恋の甘え


「望美、有川くんって変わったよね」
 友人がしみじみ言うものだから、望美も強く頷いた。
 良い意味で大人びた将臣が変わった本当の理由は、説明することは出来ないけれども。
 苛酷な四年間を過ごし、平家な将として、達観した考え方にならざるんえなかったのだから。
 大人の頼りがいのある雰囲気を身につけた将臣は、とにかくモテる。憧れる女の子は数多だ。
「ホントに大人びたよねぇ。他の男子が小さな子供に見えちゃうぐらいに」
 過ごした時間の長さと、経験値が違うと心の中で思いながら、望美は「そうだね」と何気なく呟く。
「将臣くんただでさえモテたのに、今はもっとモテてるよ。凄いね」
 胸の奥が焦れるような嫉妬を感じながら、望美はなるべく感情を抑えるように努力する。
「確かにモテてるけれど、みんな見ているだけなんだよねぇ。以前はさ、告白して玉砕するコが多かったんだけれどね。まぁ…、みんなの気持ちも解るか。あの有川くんを見たら」
 何だか解った風に言い、腕を組んで何度も頷いている。
「どうして?」
 望美は顔を覗きこむように言うと、友人は驚いたように目を見張った。
「望美っ! あんた気付いてないのっ!?」
「何が?」
 友人はがっくりと肩を落とすと、呆れ果てたように溜め息をついた。
「当事者は気付かないか…」
「何を?」
 望美は友人が何を言っているかわからずに、ただキョトンとする。
「まぁ、いいや…。望美にもっと恋に敏感になれって言うほうが、無理あるし…」
「何よお…」
 友人の諦め顔が気に入らなくて、望美は不服そうに頬を膨らませた。
「あ、有川くん! タイミングが良いって言うか、あなたたち約束してたんでしょ?」
「約束はしていないけれど、逢ったら自然と一緒に帰るって感じだし…」
 望美は華やいで温かな気分で、顔を紅に染めると、将臣から目を離せなくなる。
 幼なじみから恋人へとステップアップをしたが、見るたびに素敵だと思わずにはいられなくなる。

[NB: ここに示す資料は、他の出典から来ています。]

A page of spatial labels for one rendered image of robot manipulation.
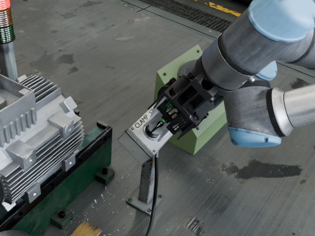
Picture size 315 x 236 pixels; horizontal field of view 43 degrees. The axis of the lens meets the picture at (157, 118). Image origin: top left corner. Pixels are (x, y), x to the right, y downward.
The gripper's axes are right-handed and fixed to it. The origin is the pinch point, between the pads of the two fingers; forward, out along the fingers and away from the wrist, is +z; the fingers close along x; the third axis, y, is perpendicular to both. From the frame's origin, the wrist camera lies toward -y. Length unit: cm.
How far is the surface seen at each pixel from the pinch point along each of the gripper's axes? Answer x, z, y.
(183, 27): -38, 148, -248
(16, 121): -17.5, 7.3, 16.2
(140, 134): -1.1, 2.3, 2.5
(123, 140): -2.4, 5.8, 3.5
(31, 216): -4.4, 26.1, 17.9
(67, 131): -11.0, 9.4, 9.0
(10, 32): -43, 28, -12
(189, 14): -46, 154, -278
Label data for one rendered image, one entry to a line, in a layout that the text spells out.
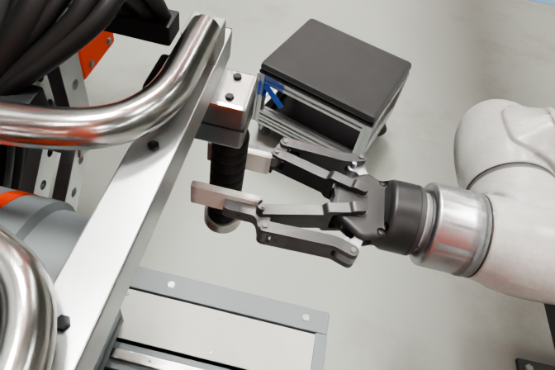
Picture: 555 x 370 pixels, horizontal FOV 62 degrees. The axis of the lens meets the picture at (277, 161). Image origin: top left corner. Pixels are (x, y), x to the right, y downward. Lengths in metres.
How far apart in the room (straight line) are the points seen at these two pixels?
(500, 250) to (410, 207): 0.09
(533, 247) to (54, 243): 0.41
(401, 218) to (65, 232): 0.30
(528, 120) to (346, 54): 1.01
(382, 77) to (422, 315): 0.72
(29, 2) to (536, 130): 0.52
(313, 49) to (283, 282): 0.74
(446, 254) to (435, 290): 1.02
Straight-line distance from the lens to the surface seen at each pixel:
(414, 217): 0.47
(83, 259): 0.27
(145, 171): 0.30
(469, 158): 0.60
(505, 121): 0.62
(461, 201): 0.49
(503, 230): 0.49
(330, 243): 0.45
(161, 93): 0.30
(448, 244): 0.47
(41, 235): 0.36
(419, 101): 2.05
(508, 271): 0.50
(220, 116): 0.39
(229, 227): 0.53
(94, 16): 0.34
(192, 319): 1.22
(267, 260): 1.39
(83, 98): 0.63
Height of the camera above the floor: 1.21
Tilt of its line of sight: 49 degrees down
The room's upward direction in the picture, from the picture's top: 13 degrees clockwise
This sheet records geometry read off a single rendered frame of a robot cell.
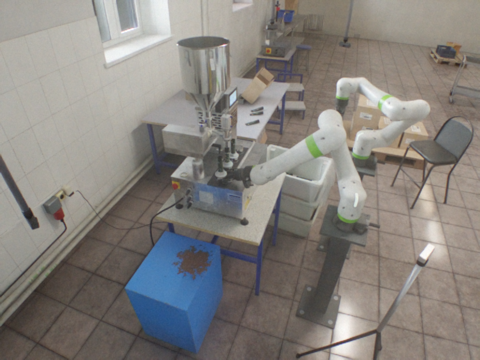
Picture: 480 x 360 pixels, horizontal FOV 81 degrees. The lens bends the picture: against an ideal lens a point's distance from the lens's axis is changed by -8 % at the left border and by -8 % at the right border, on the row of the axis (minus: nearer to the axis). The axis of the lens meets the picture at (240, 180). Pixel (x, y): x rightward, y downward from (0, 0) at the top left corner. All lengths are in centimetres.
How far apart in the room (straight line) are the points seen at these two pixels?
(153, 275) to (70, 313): 99
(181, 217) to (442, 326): 212
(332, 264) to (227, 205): 77
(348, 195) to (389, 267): 143
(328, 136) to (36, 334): 245
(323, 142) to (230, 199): 72
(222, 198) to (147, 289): 71
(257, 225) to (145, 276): 77
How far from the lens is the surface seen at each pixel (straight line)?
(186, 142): 180
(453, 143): 371
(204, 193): 193
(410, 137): 437
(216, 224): 200
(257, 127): 309
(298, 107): 497
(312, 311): 252
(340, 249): 194
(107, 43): 378
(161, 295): 190
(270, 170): 155
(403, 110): 198
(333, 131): 145
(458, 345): 283
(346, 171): 176
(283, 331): 243
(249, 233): 194
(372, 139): 228
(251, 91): 354
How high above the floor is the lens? 217
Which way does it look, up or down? 37 degrees down
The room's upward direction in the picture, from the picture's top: straight up
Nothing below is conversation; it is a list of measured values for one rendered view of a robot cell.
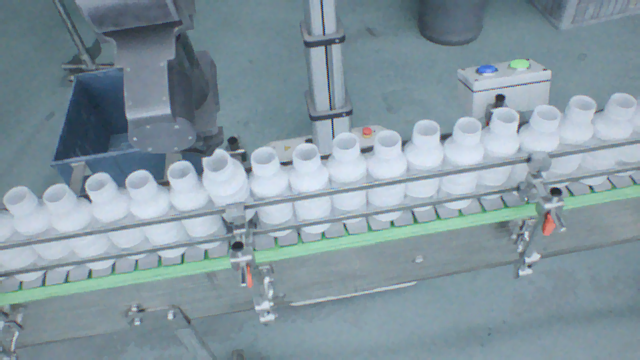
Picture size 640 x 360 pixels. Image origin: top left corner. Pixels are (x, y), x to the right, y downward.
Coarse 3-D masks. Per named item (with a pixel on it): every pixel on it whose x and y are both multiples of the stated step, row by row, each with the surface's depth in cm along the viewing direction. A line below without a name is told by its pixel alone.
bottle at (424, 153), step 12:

 本当に一皮も二皮もむけた将臣は、カッコイイと素直に思う。
 誰にも渡したくないから、余計に他の女の子の視線が気になってしまう。自分でもコントロール出来ない、どす黒い感情をついつい抱えていた。
「……やっぱり、有川くんはカッコイイよね。だけど、みんな思っているよ。彼はあくまで”鑑賞用”だって。有川くんがあんた以外の女の子に振り向くなんて、どう考えても無理だよ」
 友人はあたりまえ過ぎて笑えるなんて言いながら、望美の背中を軽く押してくれる。
 優しい柔らかな力だ。
「そうかな…」
 自分よりも可愛いコは沢山いるし、また今まで将臣はそういうコたちと付き合って来たことも知っている。だからこそ、少しばかり自信を喪失する。つい弱気になってしまうのだ。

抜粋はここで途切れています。